Are clients open to trying this type of development?
It's a matter of culture. Some people have a hard time with it, but many people are already doing this and not acknowledging it. If you're a really good developer, you have your friends that you "work with" on the side. You say, "Could you come take a look at this?" They're supposed to be working on their bit, but they come in, and the two of you start designing your piece.
When you talk about having two people write a piece of code, most managers say, "Wait a second, that will double the cost of the code." But Beck's notion of having two people sitting together composing has a lot of validity. First of all, the quality of the product is awesome. Second, two people know the code. We always complain about how idiosyncratic systems become -- well, it's a lot easier to build a product that's understandable if two people build it together. My guess is that the expense will go the other way: it probably doesn't cost any more because of what you save in terms of testing and defects. Slapping code up and then debugging forever costs us a fortune -- we certainly know that.

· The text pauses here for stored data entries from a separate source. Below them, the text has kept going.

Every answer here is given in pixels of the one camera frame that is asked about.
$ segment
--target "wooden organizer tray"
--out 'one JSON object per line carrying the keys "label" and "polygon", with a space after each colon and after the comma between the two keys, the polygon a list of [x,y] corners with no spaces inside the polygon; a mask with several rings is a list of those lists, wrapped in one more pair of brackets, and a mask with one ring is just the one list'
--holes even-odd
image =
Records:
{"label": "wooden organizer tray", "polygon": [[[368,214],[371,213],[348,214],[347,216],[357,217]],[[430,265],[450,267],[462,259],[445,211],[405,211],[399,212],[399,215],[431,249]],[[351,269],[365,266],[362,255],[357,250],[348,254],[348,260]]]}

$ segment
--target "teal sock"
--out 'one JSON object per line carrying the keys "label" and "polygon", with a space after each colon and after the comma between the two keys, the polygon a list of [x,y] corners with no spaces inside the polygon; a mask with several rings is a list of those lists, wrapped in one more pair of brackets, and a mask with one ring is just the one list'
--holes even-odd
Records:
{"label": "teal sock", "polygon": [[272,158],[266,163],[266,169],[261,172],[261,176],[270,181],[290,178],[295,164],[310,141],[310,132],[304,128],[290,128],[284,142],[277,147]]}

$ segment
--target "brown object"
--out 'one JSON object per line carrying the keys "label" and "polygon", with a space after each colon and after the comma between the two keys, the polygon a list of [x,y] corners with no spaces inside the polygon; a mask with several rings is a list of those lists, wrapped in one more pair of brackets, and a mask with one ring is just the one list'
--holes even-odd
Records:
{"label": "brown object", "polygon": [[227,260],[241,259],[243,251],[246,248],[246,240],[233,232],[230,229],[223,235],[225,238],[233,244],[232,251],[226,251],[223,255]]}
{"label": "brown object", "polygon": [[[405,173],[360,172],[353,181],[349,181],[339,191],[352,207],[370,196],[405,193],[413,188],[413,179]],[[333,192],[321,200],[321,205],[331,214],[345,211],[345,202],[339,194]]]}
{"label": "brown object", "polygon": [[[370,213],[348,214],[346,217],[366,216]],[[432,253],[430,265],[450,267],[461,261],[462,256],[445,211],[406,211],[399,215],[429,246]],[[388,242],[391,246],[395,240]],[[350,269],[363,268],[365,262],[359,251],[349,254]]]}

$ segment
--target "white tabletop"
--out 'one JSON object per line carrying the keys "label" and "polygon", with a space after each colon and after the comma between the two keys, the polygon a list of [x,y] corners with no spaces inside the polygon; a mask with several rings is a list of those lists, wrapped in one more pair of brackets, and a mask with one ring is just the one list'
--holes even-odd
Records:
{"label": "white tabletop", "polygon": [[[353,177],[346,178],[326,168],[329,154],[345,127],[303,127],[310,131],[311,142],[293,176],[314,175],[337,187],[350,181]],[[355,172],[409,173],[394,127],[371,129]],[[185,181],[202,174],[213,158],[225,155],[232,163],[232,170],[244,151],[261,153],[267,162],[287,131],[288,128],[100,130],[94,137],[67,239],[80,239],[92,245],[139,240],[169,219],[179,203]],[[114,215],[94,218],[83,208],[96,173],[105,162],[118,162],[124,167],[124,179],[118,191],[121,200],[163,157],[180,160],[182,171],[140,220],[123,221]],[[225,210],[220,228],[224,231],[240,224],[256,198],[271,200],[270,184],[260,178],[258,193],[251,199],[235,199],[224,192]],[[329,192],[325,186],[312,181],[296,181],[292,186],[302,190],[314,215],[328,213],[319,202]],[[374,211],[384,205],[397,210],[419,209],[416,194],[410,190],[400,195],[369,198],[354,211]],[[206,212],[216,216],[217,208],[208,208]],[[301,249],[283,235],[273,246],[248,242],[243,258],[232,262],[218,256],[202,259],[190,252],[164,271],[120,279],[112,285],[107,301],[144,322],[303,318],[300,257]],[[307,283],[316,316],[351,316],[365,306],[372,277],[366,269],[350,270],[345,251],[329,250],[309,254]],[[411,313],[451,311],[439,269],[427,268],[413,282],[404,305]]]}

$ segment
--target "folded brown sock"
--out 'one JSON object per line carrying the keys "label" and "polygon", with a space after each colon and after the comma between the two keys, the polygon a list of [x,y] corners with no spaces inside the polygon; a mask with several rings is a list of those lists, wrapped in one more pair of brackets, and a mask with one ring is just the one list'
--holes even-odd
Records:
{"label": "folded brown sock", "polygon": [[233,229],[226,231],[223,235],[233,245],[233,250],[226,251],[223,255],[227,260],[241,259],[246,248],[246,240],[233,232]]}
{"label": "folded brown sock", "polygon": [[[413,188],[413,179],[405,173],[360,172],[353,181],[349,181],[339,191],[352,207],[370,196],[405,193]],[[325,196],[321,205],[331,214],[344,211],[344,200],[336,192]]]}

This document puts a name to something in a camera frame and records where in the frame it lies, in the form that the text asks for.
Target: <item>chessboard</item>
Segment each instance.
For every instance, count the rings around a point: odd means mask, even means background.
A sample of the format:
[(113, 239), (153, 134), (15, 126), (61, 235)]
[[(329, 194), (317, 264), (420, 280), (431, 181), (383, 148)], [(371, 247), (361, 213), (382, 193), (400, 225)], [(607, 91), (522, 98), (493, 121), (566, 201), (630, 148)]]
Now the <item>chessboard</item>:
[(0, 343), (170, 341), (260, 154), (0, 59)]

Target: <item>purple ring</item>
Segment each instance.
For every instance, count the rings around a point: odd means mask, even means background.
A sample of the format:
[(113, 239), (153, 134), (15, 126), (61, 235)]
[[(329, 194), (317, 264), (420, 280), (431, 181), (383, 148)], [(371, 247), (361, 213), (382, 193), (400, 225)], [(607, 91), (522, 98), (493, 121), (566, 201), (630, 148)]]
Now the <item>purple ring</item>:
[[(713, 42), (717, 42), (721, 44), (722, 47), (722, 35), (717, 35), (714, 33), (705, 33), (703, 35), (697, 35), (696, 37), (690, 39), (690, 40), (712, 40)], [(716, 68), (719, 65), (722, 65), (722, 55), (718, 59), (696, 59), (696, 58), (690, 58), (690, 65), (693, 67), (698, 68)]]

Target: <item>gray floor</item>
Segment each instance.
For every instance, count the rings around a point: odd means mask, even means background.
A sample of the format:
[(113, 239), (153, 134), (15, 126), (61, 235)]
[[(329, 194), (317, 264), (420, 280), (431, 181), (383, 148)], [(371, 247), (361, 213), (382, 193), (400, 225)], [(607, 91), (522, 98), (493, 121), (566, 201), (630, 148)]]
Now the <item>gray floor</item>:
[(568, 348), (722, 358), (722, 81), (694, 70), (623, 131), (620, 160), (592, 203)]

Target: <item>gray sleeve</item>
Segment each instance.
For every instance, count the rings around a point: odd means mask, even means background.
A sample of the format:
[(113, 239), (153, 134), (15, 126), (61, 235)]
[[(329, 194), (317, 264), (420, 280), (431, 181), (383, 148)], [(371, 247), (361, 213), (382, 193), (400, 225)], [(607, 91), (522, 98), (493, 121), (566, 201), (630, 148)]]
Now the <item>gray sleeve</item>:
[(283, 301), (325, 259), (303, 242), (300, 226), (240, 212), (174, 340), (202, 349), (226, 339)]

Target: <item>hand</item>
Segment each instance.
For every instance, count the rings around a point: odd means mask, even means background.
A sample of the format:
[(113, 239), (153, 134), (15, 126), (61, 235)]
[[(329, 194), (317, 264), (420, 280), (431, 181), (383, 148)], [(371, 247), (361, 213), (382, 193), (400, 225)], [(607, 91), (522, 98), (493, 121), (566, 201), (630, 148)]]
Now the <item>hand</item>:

What do you recommend companies do to get better at risk management?
There are two levels at which you can do risk management. The first level is within the project team. You shut the door so everyone can speak freely, and the project manager, the team leader, and the technical staff go through risk identification and do some analysis on the risks (what probabilities are there, what will it cost us if these problems do occur, etc.)
The idea is to do this as early as possible to determine things that you can do to lower the probability or lessen the costs of the problem if it hits (or a combination of both) that would be a good investment. Try to lay out sensible responses that people understand, see how they fit into the schedule, and build some monitoring mechanisms into the plan. All of this can all be done within the team, without upper management or the client knowing about it.
However, although these types of discussions can help, the realkey is to get the manager above the project manager involved. This might be the client lead or a manager in the marketing department -- someone coming at the project from a different direction who can tell you the potential problems they see. The idea is to work together early on to determine what risks you want to try to manage up front.
Ideally, you should start risk management before you define the project because it will help you define the project. Let's say there are certain features that are technically extremely difficult, and they don't necessarily give you an enormous advantage. You might decide to put them in a later release or build the feature in a way that isn't quite as elegant (maybe it doesn't handle all cases perfectly). You've made a trade-off so that you could increase your probability of a shorter delivery time, easier testing, and so on.
Risk management really starts before the project, and carries right on in -- and it's not over until the project is delivered. I have never seen a project that has gone by all it's risks and there's still work to be done. Even when you're testing, there are still lots of unknowns. You're finding problems and saying, "Do I have to fix this problem before I can ship, or do we have a workaround?" Those are risks -- not acts of God.